Taking over as chairman in January 2007, Thompson shepherded through the House one of the new Democratic majority’s “first 100 hours” bills, which was to adopt the recommendations of the 9/11 commission. It included a requirement to screen all passenger jet and ship cargo, and became law in August 2007. Thompson’s priorities include encouraging awards of contracts to minority firms, making sure that contractors hire minorities, delivering research money to historically black colleges and universities, and ensuring that border security and Transportation Security Administration officers don’t single out travelers because of race or ethnicity.
In the 111th Congress (2009-10), Thompson pushed to centralize oversight of the Homeland Security Department under his committee, ending the current practice of spreading jurisdiction among several committees.

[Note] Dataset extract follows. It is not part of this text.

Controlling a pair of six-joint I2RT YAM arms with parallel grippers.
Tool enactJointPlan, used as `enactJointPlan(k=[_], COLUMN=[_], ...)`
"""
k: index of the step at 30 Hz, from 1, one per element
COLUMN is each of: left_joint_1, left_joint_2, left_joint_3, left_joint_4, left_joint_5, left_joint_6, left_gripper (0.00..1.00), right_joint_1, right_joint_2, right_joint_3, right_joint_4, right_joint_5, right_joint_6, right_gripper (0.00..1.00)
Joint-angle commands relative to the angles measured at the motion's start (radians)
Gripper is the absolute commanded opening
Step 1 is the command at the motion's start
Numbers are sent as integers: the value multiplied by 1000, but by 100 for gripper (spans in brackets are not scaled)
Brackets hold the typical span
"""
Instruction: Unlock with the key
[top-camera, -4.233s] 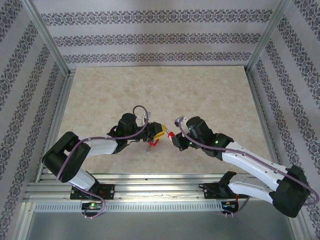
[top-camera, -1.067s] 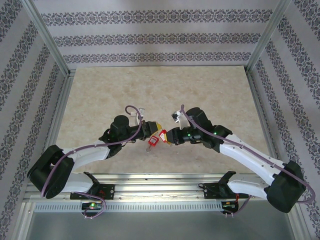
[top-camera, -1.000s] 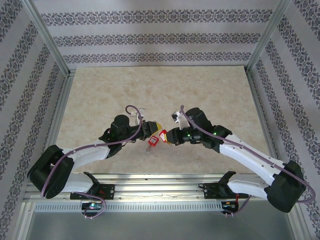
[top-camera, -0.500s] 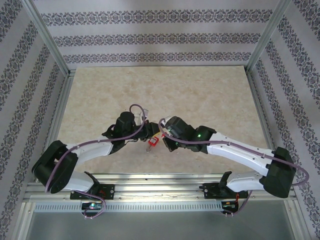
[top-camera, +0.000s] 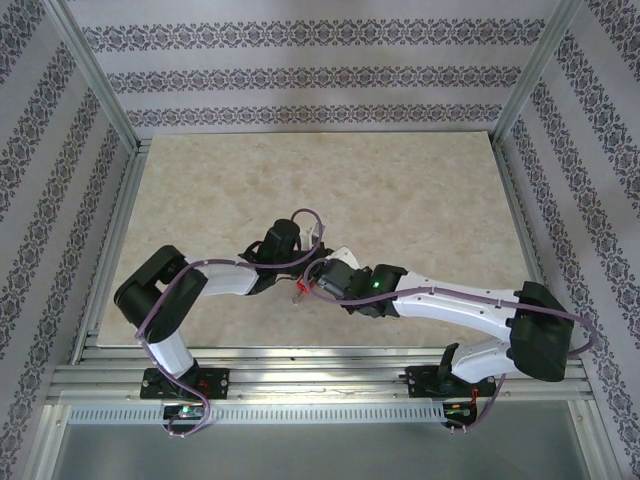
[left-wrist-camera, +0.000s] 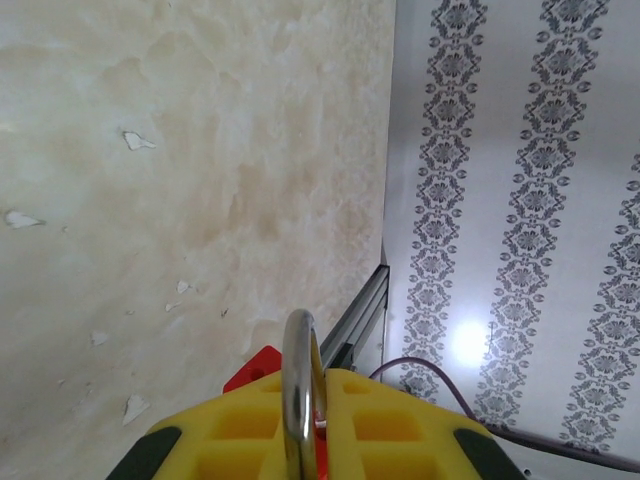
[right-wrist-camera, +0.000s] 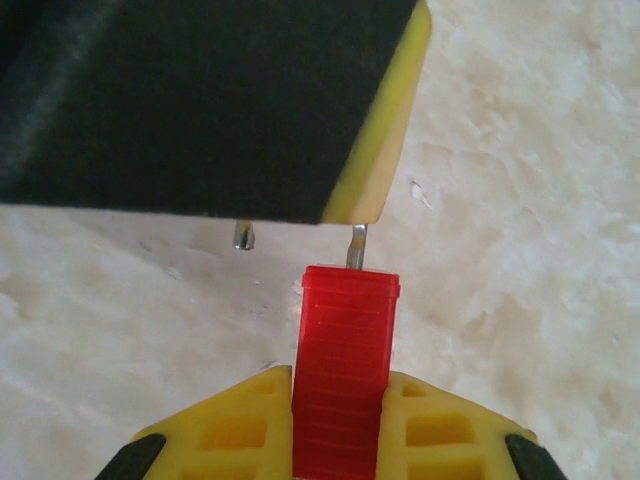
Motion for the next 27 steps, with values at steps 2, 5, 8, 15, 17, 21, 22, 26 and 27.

He persuaded the Democratic Caucus to adopt rules ensuring more bills would be referred to his committee. He also planned to conduct oversight of the planned closing of the detention facility at Guantanamo Bay.
Thompson’s arguably confrontational politics have brought him opposition in the 2nd District. In 2002, he was re-elected by a less than impressive 55%-43% against Republican challenger Clinton LeSueur, a consultant to the Yazoo Community Action Agency. LeSueur ran again in 2004 and spent three times the money he had before, but Thompson increased his victory to 58%-41%. In 2006, state Rep. Chuck Espy, nephew of the former representative, challenged him in the primary, but Thompson prevailed 64%-35%. He also cruised to re-election in 2008, winning 69%-31%.
In 2009, Thompson came under fire from local Republicans after the Jackson Clarion-Ledger reported on trips to vacation destinations he took that were paid for by special-interest groups. The AFL-CIO labor union paid for him to travel to Las Vegas, the International Longshoreman’s Association sent him to Fort Lauderdale, Fla., and the Carib News Organization, which publishes a newspaper on Caribbean issues, funded a trip to the island of St. Maarten in the Caribbean. Thompson defended the trips as necessary to learn firsthand about homeland-security issues, and said they were approved by the House Committee on Standards of Official Conduct.